**Problem**
Check every line below for the word "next" and copy the ones that have it.

BEGIN Records

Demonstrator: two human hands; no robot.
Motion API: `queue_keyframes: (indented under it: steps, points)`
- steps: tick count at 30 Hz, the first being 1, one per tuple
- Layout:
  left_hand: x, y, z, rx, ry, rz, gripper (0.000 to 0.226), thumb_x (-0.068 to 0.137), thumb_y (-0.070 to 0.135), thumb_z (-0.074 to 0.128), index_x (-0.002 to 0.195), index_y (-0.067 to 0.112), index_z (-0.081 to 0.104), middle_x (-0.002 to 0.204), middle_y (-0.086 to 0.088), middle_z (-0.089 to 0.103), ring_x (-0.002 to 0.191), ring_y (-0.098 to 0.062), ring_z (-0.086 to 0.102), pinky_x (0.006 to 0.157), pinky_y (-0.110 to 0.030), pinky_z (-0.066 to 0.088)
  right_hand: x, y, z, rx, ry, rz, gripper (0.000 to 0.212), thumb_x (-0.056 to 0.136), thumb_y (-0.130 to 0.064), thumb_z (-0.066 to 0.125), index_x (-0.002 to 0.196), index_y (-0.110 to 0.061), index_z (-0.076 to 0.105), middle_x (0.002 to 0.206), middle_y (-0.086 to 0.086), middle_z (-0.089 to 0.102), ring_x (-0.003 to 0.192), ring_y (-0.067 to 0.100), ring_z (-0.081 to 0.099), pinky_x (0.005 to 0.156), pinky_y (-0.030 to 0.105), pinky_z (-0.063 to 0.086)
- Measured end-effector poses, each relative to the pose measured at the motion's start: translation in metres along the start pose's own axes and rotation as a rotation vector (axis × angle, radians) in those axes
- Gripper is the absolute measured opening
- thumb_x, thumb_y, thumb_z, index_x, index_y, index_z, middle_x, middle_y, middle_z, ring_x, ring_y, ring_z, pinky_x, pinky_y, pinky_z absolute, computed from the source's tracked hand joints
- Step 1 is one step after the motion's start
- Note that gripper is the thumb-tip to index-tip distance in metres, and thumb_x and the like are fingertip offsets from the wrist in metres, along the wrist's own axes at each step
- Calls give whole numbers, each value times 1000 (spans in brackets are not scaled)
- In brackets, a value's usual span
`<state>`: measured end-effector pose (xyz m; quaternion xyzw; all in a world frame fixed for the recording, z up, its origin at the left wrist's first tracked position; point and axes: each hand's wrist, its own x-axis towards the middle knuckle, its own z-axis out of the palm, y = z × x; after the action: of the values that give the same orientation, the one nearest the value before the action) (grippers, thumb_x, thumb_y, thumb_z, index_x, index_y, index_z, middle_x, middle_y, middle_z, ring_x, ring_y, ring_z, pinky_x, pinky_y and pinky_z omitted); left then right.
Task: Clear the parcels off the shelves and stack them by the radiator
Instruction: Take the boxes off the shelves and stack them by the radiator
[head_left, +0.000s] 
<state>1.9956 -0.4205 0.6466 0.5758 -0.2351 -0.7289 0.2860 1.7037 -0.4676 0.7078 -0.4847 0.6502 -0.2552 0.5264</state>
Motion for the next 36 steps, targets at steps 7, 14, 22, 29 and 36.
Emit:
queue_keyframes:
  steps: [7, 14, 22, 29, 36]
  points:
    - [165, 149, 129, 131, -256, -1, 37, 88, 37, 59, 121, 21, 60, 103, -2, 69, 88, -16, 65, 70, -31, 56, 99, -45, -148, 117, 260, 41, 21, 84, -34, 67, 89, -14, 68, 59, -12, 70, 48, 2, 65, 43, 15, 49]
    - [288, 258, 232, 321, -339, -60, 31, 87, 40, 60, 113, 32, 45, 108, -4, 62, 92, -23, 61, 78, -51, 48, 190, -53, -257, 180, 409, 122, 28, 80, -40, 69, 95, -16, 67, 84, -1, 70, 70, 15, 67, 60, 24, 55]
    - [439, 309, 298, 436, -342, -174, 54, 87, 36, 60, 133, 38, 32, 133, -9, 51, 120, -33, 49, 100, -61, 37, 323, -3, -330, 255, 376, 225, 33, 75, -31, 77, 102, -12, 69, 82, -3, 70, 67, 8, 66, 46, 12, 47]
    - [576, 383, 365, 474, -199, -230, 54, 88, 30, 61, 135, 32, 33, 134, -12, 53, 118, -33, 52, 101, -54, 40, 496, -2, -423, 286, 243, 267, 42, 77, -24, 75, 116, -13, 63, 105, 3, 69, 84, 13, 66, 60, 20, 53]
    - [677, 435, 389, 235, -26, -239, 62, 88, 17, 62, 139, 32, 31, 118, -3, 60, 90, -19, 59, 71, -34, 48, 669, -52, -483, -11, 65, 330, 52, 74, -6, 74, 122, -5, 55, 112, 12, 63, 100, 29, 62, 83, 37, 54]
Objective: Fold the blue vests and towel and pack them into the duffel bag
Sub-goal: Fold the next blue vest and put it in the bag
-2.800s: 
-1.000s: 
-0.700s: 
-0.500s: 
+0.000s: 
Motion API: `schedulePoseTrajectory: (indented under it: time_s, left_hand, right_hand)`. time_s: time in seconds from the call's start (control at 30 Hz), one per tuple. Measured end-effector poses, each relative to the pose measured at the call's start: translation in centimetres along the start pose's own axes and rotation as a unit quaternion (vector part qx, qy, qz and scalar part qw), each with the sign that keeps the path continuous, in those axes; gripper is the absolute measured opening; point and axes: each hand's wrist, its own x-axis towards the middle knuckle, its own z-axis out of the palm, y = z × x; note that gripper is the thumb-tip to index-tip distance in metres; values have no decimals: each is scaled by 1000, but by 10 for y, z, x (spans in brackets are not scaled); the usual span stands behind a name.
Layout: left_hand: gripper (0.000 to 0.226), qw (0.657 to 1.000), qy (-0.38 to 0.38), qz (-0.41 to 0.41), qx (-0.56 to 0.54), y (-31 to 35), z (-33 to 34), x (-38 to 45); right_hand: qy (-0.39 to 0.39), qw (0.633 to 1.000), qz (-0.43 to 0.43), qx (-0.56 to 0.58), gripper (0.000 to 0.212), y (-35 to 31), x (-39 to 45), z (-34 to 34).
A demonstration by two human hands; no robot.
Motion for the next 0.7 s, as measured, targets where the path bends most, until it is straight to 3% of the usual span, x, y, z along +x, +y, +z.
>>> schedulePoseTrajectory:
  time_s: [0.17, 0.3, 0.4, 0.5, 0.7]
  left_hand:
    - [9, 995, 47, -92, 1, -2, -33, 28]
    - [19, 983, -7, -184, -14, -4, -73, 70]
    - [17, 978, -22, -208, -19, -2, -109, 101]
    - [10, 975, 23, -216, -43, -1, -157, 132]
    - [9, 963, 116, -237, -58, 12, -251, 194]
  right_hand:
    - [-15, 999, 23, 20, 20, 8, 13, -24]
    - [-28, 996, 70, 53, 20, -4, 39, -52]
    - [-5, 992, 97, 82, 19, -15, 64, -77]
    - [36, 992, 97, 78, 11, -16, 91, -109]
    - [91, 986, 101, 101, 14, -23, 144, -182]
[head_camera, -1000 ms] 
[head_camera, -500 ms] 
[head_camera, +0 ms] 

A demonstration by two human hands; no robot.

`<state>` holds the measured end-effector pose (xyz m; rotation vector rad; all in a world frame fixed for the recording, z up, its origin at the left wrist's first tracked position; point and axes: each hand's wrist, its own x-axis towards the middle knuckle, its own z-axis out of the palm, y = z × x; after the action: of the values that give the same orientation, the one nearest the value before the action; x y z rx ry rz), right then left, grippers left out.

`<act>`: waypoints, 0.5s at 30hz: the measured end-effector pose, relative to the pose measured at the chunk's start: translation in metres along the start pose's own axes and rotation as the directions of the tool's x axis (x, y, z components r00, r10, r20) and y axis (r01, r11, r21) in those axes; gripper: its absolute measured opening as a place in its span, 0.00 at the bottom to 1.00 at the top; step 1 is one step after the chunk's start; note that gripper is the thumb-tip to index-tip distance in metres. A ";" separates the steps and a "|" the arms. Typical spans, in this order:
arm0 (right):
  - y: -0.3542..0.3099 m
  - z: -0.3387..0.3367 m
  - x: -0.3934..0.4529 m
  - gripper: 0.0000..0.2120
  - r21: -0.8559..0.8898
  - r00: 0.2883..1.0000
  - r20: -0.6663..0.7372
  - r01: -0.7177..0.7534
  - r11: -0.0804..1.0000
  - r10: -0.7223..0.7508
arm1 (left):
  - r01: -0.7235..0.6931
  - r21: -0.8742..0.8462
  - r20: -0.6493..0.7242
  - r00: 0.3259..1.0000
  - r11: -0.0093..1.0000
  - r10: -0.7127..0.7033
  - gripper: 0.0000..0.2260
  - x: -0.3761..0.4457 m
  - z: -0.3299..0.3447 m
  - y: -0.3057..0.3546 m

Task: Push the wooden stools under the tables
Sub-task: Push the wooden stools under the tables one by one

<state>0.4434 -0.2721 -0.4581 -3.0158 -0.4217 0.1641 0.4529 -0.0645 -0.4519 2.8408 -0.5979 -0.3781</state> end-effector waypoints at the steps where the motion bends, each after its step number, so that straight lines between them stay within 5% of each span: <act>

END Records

**Reply to the task**
Motion for the next 36 steps, targets at steps 7, 14, 22, 29 and 36.
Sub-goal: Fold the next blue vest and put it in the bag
Motion for the next 0.7 s, as measured, targets where the path bends most, until it is straight to 3% of the usual span, x, y, z along +x, +y, +z.

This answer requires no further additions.